I have two days to go. Only two. A governing body of professionals in our school district have decided that 14 whole days is required to celebrate Christmas. Actually, I don’t know who makes that call. Someone who is mad at me, I presume.
Boredom hovers over our home. I wonder how it was possible to birth the thirstiest, and boredest, children on the planet. Maybe the two go hand in hand, the boreder they get, the thirstier they get. The fog is thick, making imaginative play, creative thinking or reading of any kind impossible. I conclude that my children can no longer see the words on the page through the boredom. The only thing left to do is sit as close to me as possible, and stare. Even the dog. She is bored. And staring.
My arsenal is bare. I have suggested all I know to keep us busy, thriving and going these past two weeks. Even TV is old news. Nothing left to do but sit, and stare, and hold on. The boredom creates a shaky, anxious feeling inside me. We can all feel it.
I remember reading an article somewhere that talked about boredom being good for kids. That it actually makes them smarter. I decide I love that article. That even though they are staring at me, and sighing loudly, they are actually turning into little geniuses. This thought moves me safely back to the illusion that I have it all together. Lying to myself about this gives me something to do.
Finding something to do. That, I know, is actually what is making me feel shaky. It’s me. Not the kids. I am bored. I feel uncomfortable in silence. Unsafe when stationary. So we go, and do, and push so I can pass the hours until bedtime. As if time wasn’t moving fast enough, I partner with it to move the day along quicker. My eight year old’s face is changing. The early years are falling off, he just looks..older. His life has flown by. Back to panic. Back to shaky. Moms know time is flying, and yet, it isn’t moving at all. I don’t understand this dance, and why it makes me feel like I can’t miss a second of their young lives. Even though I need to. Even though I have to.
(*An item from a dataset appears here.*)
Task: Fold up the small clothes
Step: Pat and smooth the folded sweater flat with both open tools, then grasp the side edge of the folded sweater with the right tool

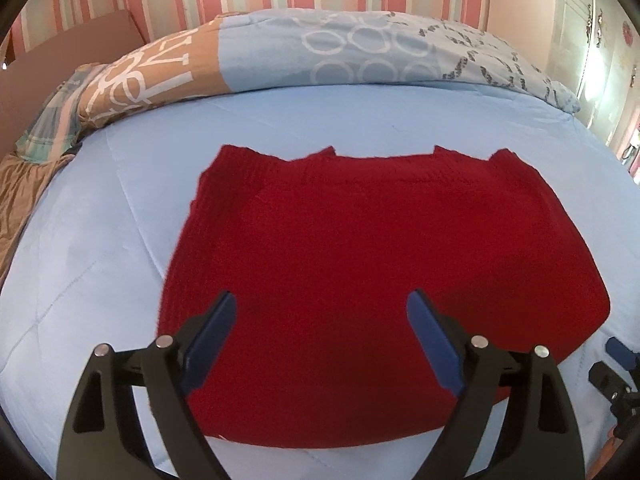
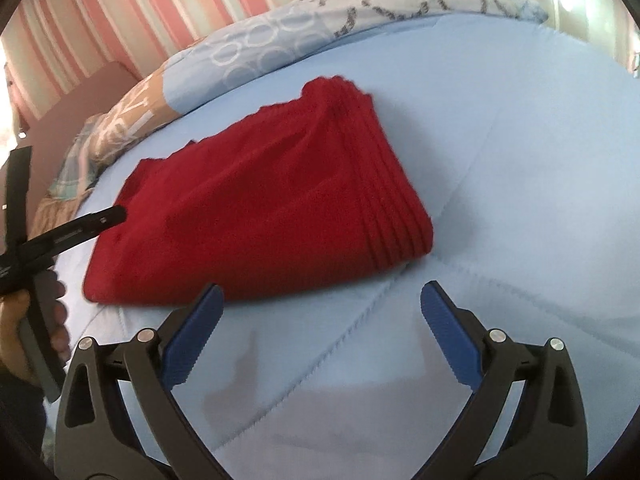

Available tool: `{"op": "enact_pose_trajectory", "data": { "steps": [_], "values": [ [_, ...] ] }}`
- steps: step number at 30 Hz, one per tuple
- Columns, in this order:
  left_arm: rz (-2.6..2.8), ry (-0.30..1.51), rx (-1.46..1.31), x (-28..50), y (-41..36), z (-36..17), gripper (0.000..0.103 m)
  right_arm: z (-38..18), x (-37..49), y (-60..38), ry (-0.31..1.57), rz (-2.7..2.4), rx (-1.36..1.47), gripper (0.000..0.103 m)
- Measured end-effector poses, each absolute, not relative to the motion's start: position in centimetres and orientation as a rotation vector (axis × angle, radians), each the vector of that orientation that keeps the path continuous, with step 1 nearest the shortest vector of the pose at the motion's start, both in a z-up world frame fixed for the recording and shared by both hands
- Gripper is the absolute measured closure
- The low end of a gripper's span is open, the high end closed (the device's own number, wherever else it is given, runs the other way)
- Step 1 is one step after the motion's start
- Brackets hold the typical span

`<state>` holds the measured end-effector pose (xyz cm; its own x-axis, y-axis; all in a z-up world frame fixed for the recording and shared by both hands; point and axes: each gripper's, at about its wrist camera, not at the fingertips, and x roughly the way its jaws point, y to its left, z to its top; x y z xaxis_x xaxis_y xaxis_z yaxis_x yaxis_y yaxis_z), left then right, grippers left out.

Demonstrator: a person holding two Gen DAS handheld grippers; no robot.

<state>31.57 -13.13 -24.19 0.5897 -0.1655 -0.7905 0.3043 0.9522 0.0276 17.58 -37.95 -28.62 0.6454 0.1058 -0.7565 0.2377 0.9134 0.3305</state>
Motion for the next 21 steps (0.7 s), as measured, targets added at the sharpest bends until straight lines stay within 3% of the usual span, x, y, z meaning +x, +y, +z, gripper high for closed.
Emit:
{"op": "enact_pose_trajectory", "data": {
  "steps": [21],
  "values": [
    [-0.302,0.937,0.181,30.7,-14.5,-25.4,0.015,-30.9,22.9,-40.5,0.919,0.021,0.558,0.005]
  ]
}}
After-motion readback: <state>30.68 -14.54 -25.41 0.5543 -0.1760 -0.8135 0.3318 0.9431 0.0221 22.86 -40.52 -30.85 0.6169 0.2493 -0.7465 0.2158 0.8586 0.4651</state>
There is a post-it note tucked away in my journal. “Courtney, you don’t have to be ever-present.” It was written after another tearful conversation with a friend. A male friend. Casually, he said “I think moms get present and ever-present mixed up. Being a present mother doesn’t mean being an ever-present mother.” The words dropped in my heart like an anchor. I go back to the post-it frequently, a written permission slip to myself to walk away and let boredom set in. Not only for my kids, but for myself, because THIS IS IT. I DON’T HAVE TO BE EVER-PRESENT.
This opportunity to be the mother of three young boys needs to be exactly what motherhood was that day. Each day different, but routinely familiar to the day before. Each day asking for do-overs and high-fives. Each day feeling joy and sadness. Anticipation and boredom. Each day walking away from ever-present parenting, to ever-present awarness of what I need emotionally and physically, so I CAN BE a present parent. What WE need. Each day being what it is, nothing more or less.
I smile thinking of all the days I have had with the boys, and of the ones coming. They catalog themselves in my memory. The memories steady the shaky energy. I know that they are okay, and that I am okay, and that I am actually a really good mom. Even though I am bored today. Even though motherhood seems like busy work. So it will be. So it is. But I still have no idea what to do with the dog.